Finding photos of this kind of infrastructure is tough, since railfans concentrate on locomotives and sometimes cars. Switch motor installation is fairly similar regardless of location, so you may want to start looking at places elsewhere on the BNSF, or even other railroads. This shot at Amboy, CA shows some switch motors http://www.rrpicturearchives.net/showPicture.aspx?id=1015589, and here's one at Daggett, CA http://www.rrpicturearchives.net/showPicture.aspx?id=192059. This photo shows the former SP line at Devore, CA, but the installation is similar to what BNSF uses http://www.rrpicturearchives.net/showPicture.aspx?id=282309 . Here's Cisco, UT on the former D&RGW http://www.rrpicturearchives.net/showPicture.aspx?id=1637051.
Rob Spangler
idrive Found this US&S switch motor on the net: http://www.irishtracklayer.com/Electropneumatic-Switch-Machine-Valve-right/dp/B005L63HHG Could it be correct for, say, year 2000?
The Details West part looks more typical of prototype installations I'm familiar with for CTC/dual controlled siding turnouts in the interior West, and is also based on a US&S design for an electric, as opposed to electro-pneumatic, machine. Here's a close-up of a prototype of the Details West part http://home.comcast.net/~pugsplus/nw_ash_dcuss.html . Apparently the Irish Tracklayer detail is based on an SP prototype from the San Francisco terminal, and similar to others used on various roads (especially in the East), but you'd have to do further research to see if BNSF or AT&SF (the predecessor road through Cajon Pass) ever used something similar in that area.

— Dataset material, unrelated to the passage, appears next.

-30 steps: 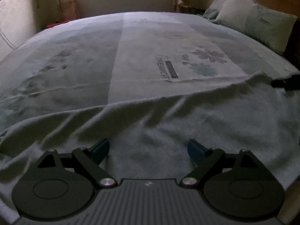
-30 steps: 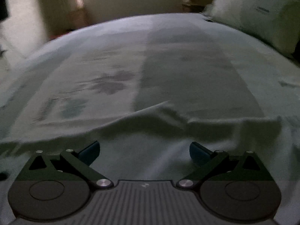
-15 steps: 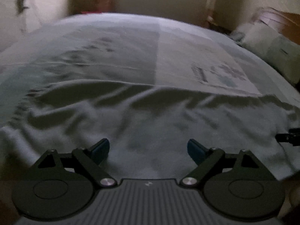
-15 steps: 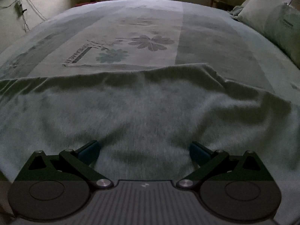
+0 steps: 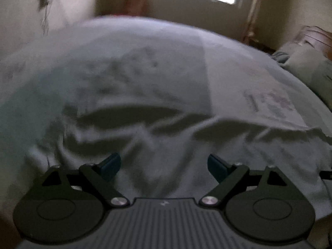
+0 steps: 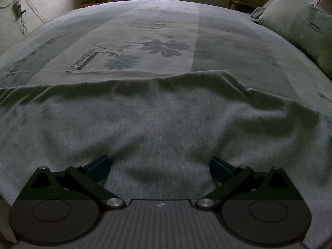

Did you note the link is for an electro pneumatic? This would be the air operated version, not the dual control model that would be used Cajon when CTC'd.
Dick
I couldn't find one of these taken near my childhood home in Houston when I was looking for it, but I found it just now while I was looking through my scanned photos for something else. There was one just like this (as I remember) on the Houston Belt and Terminal, installed by 1953 or so. I had electric switches on my Lionel layout so I knew what it was and I knew not to step too close to it because it could go into action controlled by someone somewhere else -who couldn't see me-- with no warning...
This is on a crossover on a section of double track at Sinton Texas, taken about 2000.
Thank you all for the information.
So, the motor shown in this picture could be pretty close to the ones Santa Fe installed on Cajon when it was CTC'd?
A switch motor is not going to be specific to any particular railroad because they are made by companies that sell to all the railroads.